- TASK STATEMENT
Give back, word for word, every line from the one containing "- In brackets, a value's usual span" to the end of the listing, and nothing more.

- STORED DATA
■ ■ ■ ■ ■
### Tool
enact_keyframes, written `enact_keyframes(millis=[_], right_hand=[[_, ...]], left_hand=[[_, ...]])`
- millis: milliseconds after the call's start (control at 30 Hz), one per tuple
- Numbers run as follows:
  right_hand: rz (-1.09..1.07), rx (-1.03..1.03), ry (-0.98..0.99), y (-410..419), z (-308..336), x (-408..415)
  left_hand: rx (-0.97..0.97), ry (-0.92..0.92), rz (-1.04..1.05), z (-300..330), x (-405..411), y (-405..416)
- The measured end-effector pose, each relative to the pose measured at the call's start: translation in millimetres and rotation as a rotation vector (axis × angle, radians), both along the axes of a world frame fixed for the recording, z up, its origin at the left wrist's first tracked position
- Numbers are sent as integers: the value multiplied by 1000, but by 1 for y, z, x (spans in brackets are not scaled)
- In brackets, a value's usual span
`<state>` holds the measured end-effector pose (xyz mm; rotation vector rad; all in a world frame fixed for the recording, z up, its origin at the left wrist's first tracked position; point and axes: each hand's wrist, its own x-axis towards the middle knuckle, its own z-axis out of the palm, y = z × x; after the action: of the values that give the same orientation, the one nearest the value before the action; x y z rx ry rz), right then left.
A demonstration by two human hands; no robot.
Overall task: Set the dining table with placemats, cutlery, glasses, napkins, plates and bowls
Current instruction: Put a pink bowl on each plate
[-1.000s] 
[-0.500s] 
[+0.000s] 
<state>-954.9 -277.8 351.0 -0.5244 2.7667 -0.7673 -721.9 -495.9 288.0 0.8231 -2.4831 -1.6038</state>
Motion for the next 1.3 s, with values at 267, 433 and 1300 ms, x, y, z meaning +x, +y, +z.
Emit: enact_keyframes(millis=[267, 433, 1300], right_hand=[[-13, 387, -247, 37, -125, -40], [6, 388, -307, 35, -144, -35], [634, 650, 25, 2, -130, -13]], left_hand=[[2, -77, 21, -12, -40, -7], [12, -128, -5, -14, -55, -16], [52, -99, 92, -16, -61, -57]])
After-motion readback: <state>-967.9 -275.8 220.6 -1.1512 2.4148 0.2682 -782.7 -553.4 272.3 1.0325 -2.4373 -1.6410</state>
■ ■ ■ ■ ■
- EXPECTED OUTPUT
- In brackets, a value's usual span
`<state>` holds the measured end-effector pose (xyz mm; rotation vector rad; all in a world frame fixed for the recording, z up, its origin at the left wrist's first tracked position; point and axes: each hand's wrist, its own x-axis towards the middle knuckle, its own z-axis out of the palm, y = z × x; after the action: of the values that give the same orientation, the one nearest the value before the action; x y z rx ry rz), right then left.
A demonstration by two human hands; no robot.
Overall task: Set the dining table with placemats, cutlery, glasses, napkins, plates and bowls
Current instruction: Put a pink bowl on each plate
[-1.000s] 
[-0.500s] 
[+0.000s] 
<state>-954.9 -277.8 351.0 -0.5244 2.7667 -0.7673 -721.9 -495.9 288.0 0.8231 -2.4831 -1.6038</state>
Motion for the next 1.3 s, with values at 267, 433 and 1300 ms, x, y, z meaning +x, +y, +z.
Emit: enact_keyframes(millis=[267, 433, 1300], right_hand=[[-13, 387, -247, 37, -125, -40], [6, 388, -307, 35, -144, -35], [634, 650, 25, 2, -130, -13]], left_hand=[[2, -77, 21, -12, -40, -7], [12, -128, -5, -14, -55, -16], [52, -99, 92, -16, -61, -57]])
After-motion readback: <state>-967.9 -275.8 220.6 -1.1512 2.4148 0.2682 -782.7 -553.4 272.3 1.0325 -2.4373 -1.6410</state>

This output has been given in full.